**YOUR OBJECTIVE**
From the records below, transcribe exactly the lines that begin at the line with "If you could point to the red rectangular" and end at the line with "If you could point to the white black left", both included.

□ □ □

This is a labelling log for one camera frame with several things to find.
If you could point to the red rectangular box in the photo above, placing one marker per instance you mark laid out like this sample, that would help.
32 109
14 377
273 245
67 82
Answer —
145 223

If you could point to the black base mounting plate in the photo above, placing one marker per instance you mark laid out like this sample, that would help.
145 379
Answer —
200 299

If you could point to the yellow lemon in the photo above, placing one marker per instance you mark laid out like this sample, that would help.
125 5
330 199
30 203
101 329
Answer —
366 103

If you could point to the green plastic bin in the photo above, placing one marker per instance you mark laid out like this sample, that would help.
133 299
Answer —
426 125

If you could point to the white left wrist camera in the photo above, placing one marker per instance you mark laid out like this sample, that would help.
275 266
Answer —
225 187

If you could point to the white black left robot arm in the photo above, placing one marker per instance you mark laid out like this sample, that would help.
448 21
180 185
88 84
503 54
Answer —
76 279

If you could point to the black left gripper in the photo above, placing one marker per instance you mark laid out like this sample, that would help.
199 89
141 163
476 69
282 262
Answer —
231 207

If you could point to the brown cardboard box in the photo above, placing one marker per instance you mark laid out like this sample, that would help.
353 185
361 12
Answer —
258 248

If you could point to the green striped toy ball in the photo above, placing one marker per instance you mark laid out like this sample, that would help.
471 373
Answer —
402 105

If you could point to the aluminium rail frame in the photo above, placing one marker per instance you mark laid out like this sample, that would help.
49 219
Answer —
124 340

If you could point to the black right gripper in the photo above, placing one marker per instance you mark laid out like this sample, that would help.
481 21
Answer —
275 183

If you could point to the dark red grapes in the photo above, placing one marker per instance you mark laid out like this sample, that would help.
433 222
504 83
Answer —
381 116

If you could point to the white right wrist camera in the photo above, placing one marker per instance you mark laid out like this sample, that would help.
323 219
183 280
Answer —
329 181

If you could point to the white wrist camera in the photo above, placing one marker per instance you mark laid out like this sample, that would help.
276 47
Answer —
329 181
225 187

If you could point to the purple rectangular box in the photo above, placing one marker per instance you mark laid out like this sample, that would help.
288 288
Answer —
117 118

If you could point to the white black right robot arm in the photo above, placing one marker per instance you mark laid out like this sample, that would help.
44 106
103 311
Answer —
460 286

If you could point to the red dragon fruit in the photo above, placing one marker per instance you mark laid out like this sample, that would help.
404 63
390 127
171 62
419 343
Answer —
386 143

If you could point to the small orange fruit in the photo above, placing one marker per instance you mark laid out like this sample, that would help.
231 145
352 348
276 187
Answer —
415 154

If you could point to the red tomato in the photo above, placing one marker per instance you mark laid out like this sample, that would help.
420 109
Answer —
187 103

□ □ □

**EXERCISE RESPONSE**
If you could point to the red rectangular box in the photo above, placing one marker per instance you mark laid out like this sample, that would help.
32 109
14 377
273 245
67 82
Answer —
145 223

If you could point to the black base mounting plate in the photo above, placing one marker per instance you mark laid out like this sample, that would help.
145 379
Answer —
200 299

If you could point to the yellow lemon in the photo above, placing one marker per instance you mark laid out like this sample, that would help.
125 5
330 199
30 203
101 329
Answer —
366 103

If you could point to the green plastic bin in the photo above, placing one marker per instance you mark laid out like this sample, that would help.
133 299
Answer —
426 125

If you could point to the white left wrist camera in the photo above, placing one marker per instance you mark laid out like this sample, that would help.
275 266
Answer —
225 187

If you could point to the white black left robot arm in the photo above, placing one marker per instance you mark laid out like this sample, that would help.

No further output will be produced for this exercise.